(AVAILABLE DATA begins)
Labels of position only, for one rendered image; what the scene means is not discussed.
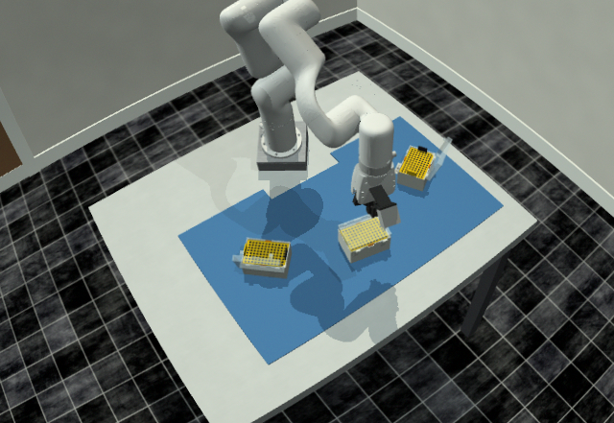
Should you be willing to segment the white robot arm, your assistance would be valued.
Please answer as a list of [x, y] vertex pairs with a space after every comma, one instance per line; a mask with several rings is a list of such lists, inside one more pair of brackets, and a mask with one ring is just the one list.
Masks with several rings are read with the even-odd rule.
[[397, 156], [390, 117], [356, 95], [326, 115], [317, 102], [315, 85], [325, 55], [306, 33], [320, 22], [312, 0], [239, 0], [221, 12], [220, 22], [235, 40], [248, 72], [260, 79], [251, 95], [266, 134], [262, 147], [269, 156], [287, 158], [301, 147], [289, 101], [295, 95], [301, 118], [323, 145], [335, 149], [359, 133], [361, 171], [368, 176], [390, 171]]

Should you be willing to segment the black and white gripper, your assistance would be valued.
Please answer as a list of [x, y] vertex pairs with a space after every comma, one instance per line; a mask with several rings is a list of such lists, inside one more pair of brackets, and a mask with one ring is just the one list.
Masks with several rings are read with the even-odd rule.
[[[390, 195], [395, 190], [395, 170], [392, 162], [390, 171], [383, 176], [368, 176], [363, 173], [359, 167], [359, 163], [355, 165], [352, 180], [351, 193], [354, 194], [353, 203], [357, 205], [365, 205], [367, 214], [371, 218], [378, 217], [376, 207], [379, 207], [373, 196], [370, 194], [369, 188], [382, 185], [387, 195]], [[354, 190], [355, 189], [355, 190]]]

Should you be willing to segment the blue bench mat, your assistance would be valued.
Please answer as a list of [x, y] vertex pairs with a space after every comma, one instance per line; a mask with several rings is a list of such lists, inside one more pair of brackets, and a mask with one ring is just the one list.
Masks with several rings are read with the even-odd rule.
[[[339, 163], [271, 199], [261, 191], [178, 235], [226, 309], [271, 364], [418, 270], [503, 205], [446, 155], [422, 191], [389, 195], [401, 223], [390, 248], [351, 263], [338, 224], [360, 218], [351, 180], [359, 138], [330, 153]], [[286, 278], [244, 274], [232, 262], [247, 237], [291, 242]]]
(AVAILABLE DATA ends)
(AVAILABLE DATA begins)
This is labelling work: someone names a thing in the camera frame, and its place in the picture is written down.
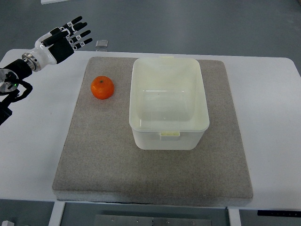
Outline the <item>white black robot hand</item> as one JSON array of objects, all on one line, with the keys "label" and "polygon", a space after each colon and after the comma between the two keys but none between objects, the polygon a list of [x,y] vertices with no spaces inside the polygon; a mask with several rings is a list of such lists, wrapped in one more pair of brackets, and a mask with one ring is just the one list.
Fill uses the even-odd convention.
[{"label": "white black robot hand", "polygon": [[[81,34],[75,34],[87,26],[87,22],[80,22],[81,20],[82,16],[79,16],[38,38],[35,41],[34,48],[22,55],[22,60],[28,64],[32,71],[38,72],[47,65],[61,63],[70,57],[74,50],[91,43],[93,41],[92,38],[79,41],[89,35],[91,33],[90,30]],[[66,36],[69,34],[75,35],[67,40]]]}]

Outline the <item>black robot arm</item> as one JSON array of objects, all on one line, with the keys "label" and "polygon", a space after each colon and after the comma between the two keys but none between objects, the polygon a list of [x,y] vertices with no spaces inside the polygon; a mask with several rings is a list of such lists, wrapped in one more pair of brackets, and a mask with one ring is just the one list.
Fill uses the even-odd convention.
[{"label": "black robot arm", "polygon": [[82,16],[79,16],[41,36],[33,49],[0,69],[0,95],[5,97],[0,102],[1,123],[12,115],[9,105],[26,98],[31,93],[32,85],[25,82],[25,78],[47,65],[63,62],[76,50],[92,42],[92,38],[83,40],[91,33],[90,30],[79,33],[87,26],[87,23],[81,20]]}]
(AVAILABLE DATA ends)
TASK STATEMENT:
Tally the lines above that hold "spaces" and write the result as a lone number.

SOLUTION TO THE PROBLEM:
2